気になる人物、話題に斬り込む『THE 核心』。9月12日に開幕した女子サッカーのプロ「WEリーグ」の開幕戦を演出したINAC神戸の安本卓史社長(48)に舞台裏を聞いた。テレビの地上波生中継にこだわり異例の午前10時キックオフを決断した背景や、プロになったINAC神戸が目指すものを激白。開幕戦後には緊急手術と、文字通り命がけとなったが、そのマインドには故星野仙一氏から受けた薫陶があった。
日本女子サッカーがプロとして新たなスタートを切った。その開幕を託されたINAC神戸。歴史に残る一日にするため、安本社長は文字通り命がけで挑んだ。帰宅後に病院に駆け込み、虫垂炎でそのまま緊急手術…。忘れられない一日を苦笑いで振り返った。
「自分は倒れたけど、やってよかった。INACのためだけじゃなくて、女子サッカーをこれからよくする。期待感を与えるためにはここまでやらないといけないと思っていた」
猛烈な腹痛とも闘った開幕戦。チームが5-0で大宮に大勝したのを見届けると、10センチの盲腸を摘出する手術を受け、6日間入院した。
「WEリーグを本当に盛り上げようと、当事者がその気になってやらないと。なでしこリーグと同じではプロじゃない」
クラブスタッフ8人とともに一から作った開幕セレモニーには、リーグアンセム「WE PROMISE」の作曲を手掛けたロックバンド、TUBEのギタリスト、春畑道哉さんを招いた。Jリーグアンセム「J,S THEME」も作曲し、1993年のJリーグ開幕戦にも出演していたレジェンドだ。安本社長はもともと親交があり、Jリーグの村井満チェアマンにも快諾を得て、制作が実現。「歌詞があったらダメ、音楽だけでイメージさせるものじゃないとアンセムにはならない」。W杯でおなじみのFIFAアンセムも歌詞はない。こだわりもお願いして実現した楽曲とともに、歴史的な一日を演出した。

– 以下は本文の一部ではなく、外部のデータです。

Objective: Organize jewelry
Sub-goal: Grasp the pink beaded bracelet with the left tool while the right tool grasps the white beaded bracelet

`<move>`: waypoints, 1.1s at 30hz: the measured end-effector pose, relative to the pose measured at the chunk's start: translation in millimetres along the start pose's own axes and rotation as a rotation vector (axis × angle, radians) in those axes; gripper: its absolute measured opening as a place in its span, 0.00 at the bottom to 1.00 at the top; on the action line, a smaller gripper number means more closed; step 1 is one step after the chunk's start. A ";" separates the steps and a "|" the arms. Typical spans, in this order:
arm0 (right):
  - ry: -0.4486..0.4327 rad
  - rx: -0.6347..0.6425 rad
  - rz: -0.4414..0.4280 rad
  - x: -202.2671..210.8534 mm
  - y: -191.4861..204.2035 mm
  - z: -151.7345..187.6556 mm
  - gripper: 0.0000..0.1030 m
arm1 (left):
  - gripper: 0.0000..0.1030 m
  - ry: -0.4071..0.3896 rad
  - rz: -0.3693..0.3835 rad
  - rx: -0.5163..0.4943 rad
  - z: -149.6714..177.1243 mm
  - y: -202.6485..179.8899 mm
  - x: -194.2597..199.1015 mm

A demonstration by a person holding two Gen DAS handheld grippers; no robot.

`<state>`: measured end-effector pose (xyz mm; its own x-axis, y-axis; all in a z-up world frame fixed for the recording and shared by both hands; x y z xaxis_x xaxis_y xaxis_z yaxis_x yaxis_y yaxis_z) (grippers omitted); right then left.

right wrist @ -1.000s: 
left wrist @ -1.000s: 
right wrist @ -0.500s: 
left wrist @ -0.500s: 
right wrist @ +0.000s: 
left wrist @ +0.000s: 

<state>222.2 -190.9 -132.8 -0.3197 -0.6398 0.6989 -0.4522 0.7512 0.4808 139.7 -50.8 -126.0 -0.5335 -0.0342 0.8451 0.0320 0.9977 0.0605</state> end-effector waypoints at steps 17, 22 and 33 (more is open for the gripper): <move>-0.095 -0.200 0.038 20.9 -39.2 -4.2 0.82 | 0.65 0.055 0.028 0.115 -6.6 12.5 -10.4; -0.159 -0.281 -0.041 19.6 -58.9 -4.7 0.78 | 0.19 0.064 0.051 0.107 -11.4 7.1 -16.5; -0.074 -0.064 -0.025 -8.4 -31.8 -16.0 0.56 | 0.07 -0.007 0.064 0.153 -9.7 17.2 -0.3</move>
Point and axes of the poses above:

春畑さんとともに舞台に上がってフラッグパフォーマンスをしたのは、INACアカデミーの子供たち。「10年後のWEリーガーが、ここにいたっていうストーリーができたらうれしい」と願いも込めた。しかし開幕2日前に届いたフラッグは各クラブのエンブレムの背景が白地。遠目から見たらどこのクラブのものかわからない。「これはベストではない」と、急きょそれぞれのクラブカラーを背景にしたフラッグを手配。こだわらずにはいられなかった。